**TASK DETAILS**. Set down, exactly and only, everything from the line containing "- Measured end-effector" down to the line containing "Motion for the" in the data below; the pictures are not part of the copy.

**DATASET SECTION**.
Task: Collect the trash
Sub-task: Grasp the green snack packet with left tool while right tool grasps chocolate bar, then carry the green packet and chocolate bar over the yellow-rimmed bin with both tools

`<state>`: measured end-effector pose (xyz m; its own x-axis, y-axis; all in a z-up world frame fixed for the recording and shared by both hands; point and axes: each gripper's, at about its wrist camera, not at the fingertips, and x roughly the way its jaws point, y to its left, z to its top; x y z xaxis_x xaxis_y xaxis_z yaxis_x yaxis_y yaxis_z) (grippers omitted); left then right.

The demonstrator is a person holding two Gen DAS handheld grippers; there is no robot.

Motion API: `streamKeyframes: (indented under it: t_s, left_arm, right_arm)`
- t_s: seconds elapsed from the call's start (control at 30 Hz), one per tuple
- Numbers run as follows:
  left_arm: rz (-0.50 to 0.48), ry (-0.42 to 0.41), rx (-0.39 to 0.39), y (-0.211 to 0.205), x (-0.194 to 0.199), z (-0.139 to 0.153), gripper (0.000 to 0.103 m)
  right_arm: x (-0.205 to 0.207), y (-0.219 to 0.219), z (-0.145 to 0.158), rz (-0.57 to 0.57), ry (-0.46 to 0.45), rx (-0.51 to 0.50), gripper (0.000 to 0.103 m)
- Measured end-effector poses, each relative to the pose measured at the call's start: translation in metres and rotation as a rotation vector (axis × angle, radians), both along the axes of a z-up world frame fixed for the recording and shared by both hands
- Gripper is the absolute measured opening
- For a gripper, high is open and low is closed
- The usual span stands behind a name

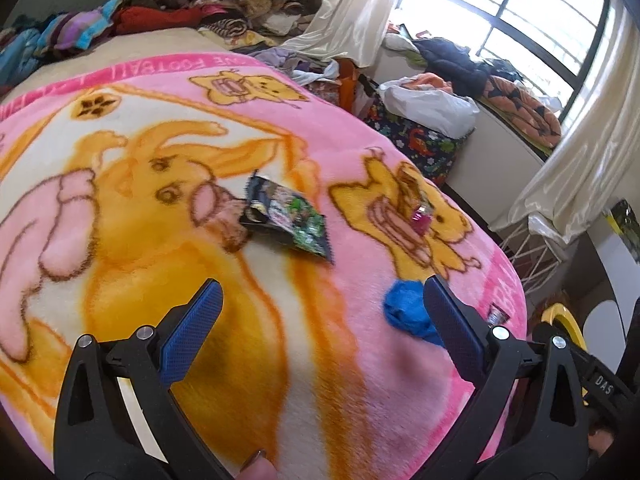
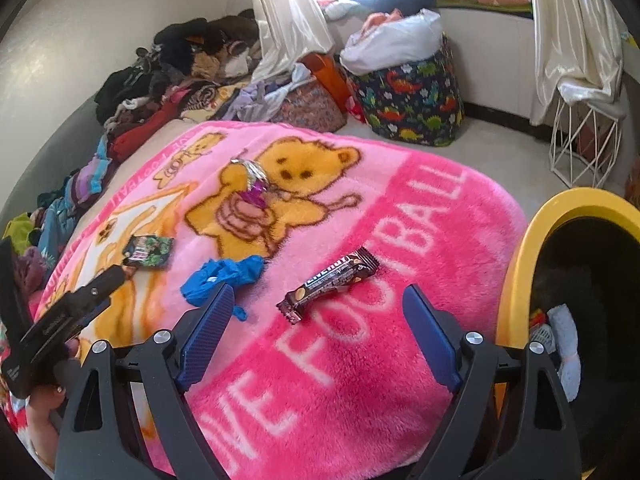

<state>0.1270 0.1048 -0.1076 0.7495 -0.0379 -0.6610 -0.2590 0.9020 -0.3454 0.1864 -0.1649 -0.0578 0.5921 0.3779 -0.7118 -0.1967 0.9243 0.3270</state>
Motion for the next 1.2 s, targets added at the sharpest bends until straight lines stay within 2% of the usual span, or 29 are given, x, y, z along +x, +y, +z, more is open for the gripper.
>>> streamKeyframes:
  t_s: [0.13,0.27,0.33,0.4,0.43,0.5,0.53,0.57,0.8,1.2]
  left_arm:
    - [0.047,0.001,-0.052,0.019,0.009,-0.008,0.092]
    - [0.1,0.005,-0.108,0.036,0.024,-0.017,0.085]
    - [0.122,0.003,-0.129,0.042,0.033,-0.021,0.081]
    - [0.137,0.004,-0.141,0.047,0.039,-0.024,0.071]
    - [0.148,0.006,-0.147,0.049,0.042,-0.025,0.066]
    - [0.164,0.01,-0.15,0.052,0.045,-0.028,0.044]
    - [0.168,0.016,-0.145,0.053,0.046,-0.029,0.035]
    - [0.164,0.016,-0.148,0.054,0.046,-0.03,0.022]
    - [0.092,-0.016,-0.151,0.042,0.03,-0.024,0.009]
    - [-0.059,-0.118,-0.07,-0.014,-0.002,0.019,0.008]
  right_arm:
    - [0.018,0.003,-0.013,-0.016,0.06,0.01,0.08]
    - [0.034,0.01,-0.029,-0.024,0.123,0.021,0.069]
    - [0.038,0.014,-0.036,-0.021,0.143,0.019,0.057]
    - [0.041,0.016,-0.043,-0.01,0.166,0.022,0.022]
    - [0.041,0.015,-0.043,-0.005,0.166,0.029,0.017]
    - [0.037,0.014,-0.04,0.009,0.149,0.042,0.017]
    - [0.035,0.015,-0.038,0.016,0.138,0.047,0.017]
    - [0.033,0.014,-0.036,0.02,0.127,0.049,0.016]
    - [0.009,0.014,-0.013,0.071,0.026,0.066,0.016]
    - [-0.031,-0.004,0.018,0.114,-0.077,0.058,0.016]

**ANSWER TO THIS EXERCISE**.
- Measured end-effector poses, each relative to the pose measured at the call's start: translation in metres and rotation as a rotation vector (axis × angle, radians), both along the axes of a z-up world frame fixed for the recording and shared by both hands
- Gripper is the absolute measured opening
- For a gripper, high is open and low is closed
- The usual span stands behind a name


<state>0.1270 0.1048 -0.1076 0.7495 -0.0379 -0.6610 -0.2590 0.9020 -0.3454 0.1864 -0.1649 -0.0578 0.5921 0.3779 -0.7118 -0.1967 0.9243 0.3270</state>
Motion for the next 1.2 s, targets added at the sharpest bends until straight lines stay within 2% of the usual span, or 29 are given, x, y, z along +x, +y, +z, more is open for the gripper.

Output for the exercise is now complete.